Activity: Reproduce the entire listing exactly. Leave the pictures out.
Segment Start: Data extract
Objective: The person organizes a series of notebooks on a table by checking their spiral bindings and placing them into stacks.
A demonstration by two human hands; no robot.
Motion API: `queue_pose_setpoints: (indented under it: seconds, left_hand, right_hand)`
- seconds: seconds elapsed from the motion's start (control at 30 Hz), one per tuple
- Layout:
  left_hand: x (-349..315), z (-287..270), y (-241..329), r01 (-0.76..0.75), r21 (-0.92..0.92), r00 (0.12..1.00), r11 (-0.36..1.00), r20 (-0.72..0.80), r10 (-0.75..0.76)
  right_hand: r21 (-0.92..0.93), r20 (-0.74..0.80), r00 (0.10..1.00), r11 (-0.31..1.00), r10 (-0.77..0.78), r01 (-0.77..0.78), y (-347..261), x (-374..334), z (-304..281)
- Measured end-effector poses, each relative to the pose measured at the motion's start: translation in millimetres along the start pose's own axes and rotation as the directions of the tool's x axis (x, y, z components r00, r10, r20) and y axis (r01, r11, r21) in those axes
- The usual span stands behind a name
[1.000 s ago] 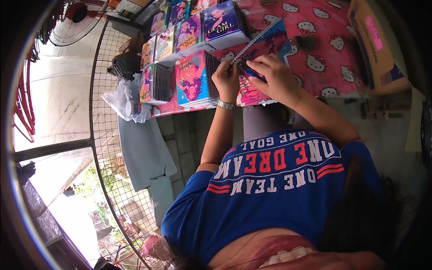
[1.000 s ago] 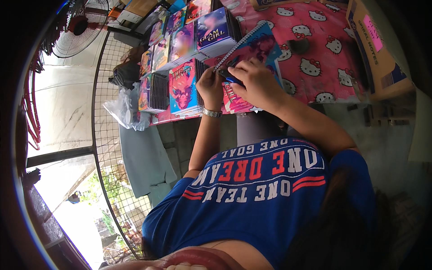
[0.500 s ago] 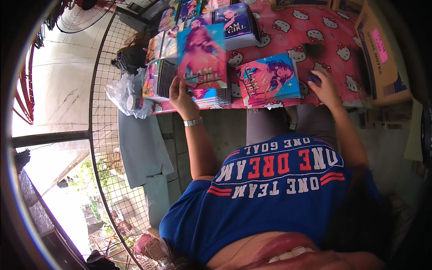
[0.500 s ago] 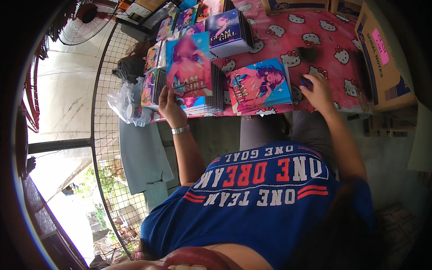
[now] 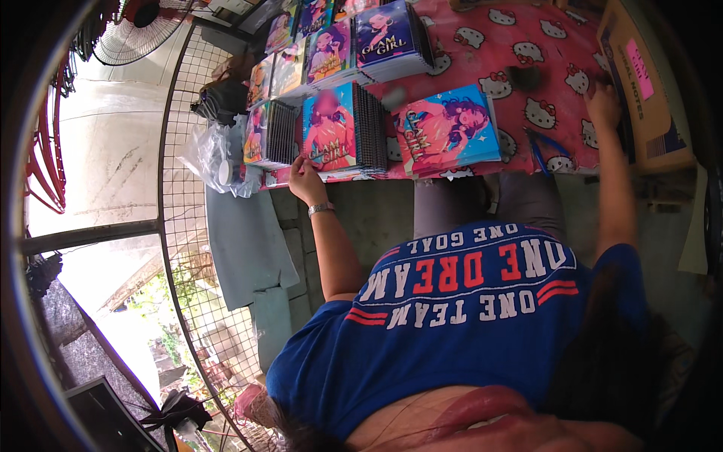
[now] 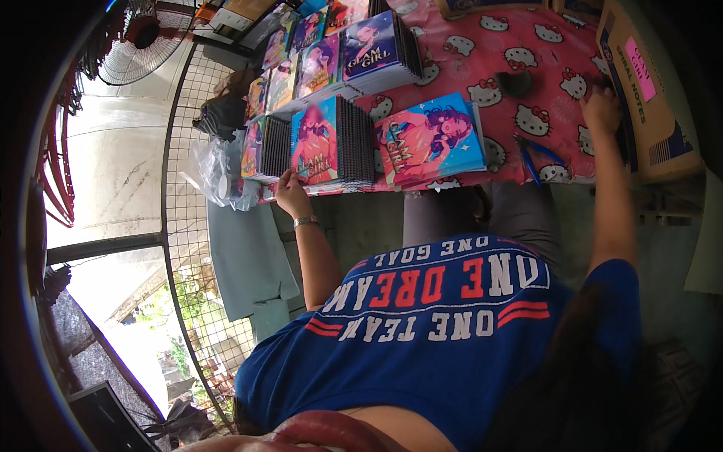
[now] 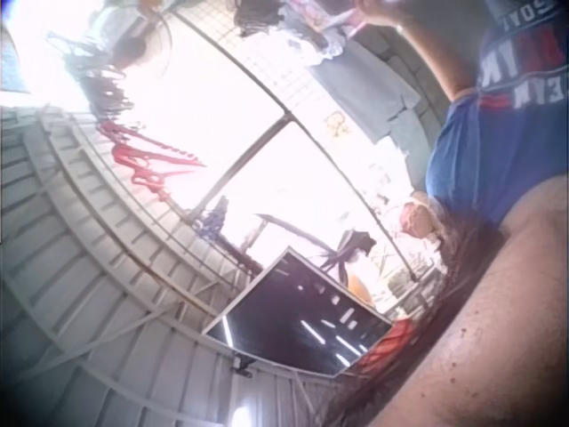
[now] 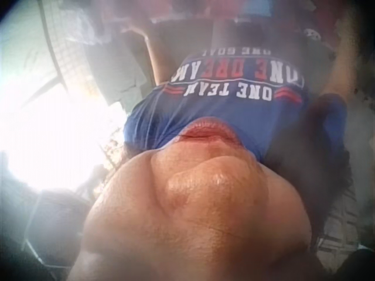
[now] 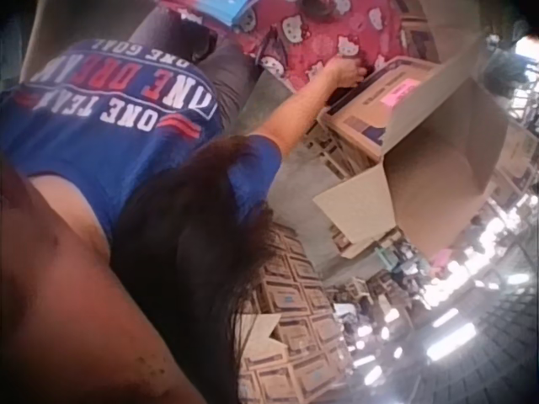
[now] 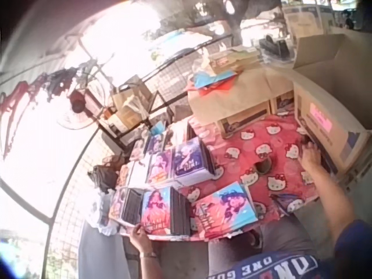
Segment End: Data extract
Exercise solution:
Objective: The person organizes a series of notebooks on a table by checking their spiral bindings and placing them into stacks.
A demonstration by two human hands; no robot.
Motion API: `queue_pose_setpoints: (indented under it: seconds, left_hand, right_hand)`
- seconds: seconds elapsed from the motion's start (control at 30 Hz), one per tuple
- Layout:
  left_hand: x (-349..315), z (-287..270), y (-241..329), r01 (-0.76..0.75), r21 (-0.92..0.92), r00 (0.12..1.00), r11 (-0.36..1.00), r20 (-0.72..0.80), r10 (-0.75..0.76)
  right_hand: r21 (-0.92..0.93), r20 (-0.74..0.80), r00 (0.10..1.00), r11 (-0.31..1.00), r10 (-0.77..0.78), r01 (-0.77..0.78), y (-347..261), x (-374..334), z (-304..281)
- Measured end-effector poses, each relative to the pose measured at the motion's start: translation in millimetres along the start pose's own axes and rotation as the directions of the tool's x axis (x, y, z components r00, r10, r20) and y axis (r01, r11, r21) in those axes
- The usual span stands behind a name
[1.000 s ago] 
[1.000 s ago] 
[0.500 s ago] 
[0.500 s ago] 
[now] 
[now] 
[now] 
[now] 
[now] 
[now] 

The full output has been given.